The Shipping Ministry has started the work related to drafting a new blueprint for India’s maritime sector for the next decade. This comes after the coronavirus pandemic decimated the previously laid down assumptions and projections on trade that formed the basis for Sagarmala, the flagship maritime programme of the Narendra Modi-led government.

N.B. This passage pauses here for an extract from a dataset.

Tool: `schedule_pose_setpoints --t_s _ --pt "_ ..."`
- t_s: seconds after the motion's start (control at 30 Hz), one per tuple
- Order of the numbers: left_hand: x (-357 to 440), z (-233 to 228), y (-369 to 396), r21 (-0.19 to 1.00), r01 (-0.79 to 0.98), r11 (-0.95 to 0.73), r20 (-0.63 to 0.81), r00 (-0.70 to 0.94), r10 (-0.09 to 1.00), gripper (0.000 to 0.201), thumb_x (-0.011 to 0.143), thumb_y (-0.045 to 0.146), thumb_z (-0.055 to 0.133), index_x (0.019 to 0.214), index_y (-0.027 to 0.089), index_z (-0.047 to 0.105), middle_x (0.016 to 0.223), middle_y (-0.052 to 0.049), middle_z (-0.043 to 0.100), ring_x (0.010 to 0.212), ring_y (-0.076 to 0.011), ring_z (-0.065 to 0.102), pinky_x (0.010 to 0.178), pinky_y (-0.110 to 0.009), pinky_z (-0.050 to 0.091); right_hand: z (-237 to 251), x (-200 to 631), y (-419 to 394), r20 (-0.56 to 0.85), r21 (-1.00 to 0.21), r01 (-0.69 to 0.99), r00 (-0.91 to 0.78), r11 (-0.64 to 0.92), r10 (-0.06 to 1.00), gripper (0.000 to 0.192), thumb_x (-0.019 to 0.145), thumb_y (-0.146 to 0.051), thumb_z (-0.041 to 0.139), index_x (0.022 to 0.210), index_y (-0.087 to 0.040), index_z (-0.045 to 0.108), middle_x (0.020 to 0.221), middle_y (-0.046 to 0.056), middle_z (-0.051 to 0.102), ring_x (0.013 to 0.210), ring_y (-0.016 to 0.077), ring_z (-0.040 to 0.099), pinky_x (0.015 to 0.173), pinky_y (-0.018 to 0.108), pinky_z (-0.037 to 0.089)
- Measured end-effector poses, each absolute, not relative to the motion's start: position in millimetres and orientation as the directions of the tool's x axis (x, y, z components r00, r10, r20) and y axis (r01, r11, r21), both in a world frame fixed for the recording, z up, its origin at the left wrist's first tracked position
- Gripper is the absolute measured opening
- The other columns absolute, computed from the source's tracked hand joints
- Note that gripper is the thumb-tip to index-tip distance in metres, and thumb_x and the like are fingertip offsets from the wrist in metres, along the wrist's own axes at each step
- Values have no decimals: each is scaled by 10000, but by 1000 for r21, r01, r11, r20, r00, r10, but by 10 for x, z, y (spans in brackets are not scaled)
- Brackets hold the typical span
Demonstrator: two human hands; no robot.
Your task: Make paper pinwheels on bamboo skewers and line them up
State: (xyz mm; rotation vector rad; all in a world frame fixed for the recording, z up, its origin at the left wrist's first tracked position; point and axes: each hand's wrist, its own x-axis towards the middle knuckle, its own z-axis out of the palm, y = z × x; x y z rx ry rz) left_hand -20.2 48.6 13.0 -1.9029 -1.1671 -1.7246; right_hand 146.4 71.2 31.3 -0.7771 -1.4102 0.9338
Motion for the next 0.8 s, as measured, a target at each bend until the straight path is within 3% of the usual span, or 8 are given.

A top government official said that the Government is likely to hire the Boston Consulting Group (BCG) as a strategic consultant to help draft the ‘Maritime Vision 2030’ by co-ordinating with some 14 working groups set up by the Ministry on thrust areas identified by it.

“The Shipping Minister Mansukh Mandaviya wants a real vision for the maritime sector,” he said when asked about the need for a fresh blueprint when an elaborate plan for the Sagarmala program was prepared in 2016 to promote port-led development in the country.

Most of the thrust areas identified by the Ministry for the new vision have been extensively covered in the Sagarmala perspective plan.

“Vision reports are prepared every three years. It happens in every sector because external factors play a very key role. The vision need not be the same for ever. If somebody has assessed so much cargo traffic will be there by 2030, after this Covid-19 and so many changes which have taken place in the world, how can the vision still be realistic. It can’t be realistic. Realities have changed drastically since Sagarmala was finalised,” he said adding that Sagarmala could act as a base document for “preparing a realistic and achievable plan for 2030 with a proper roadmap”.

Some 605 projects costing over Rs 8.78 trillion were identified for implementation under the Sagarmala programme in phases.

The Sagarmala programme was written by United States (US)-based consultant McKinsey & Company. The program seeks to reduce logistics cost for export-import (EXIM) and domestic trade with minimal infrastructure investment.

This would be achieved by reducing the cost of transporting domestic cargo by optimising modal mix, lowering logistics cost of bulk commodities by locating future industrial capacities near the coast, improving export competitiveness by developing port proximate discrete manufacturing clusters and optimising time/cost of EXIM container movement.

It encompassed port modernization and new port development, port connectivity, enhancement port-linked industrialisation, coastal community development, promotion of coastal shipping and inland waterways, job creation and bridging skill gap in ports and maritime sector

The Government also set up the Sagarmala Development Company Limited (SDCL) in 2016 to provide equity support for the project Special Purpose Vehicles (SPVs) set up by the Ports / State / Central Ministries.

BCG had earlier done a ‘Benchmarking and capacity maturity assessment report’ for the ministry basis which the capacity of the 12 Central Government-owned ports was re-rated and enhanced to 1,359 million tons in 2017.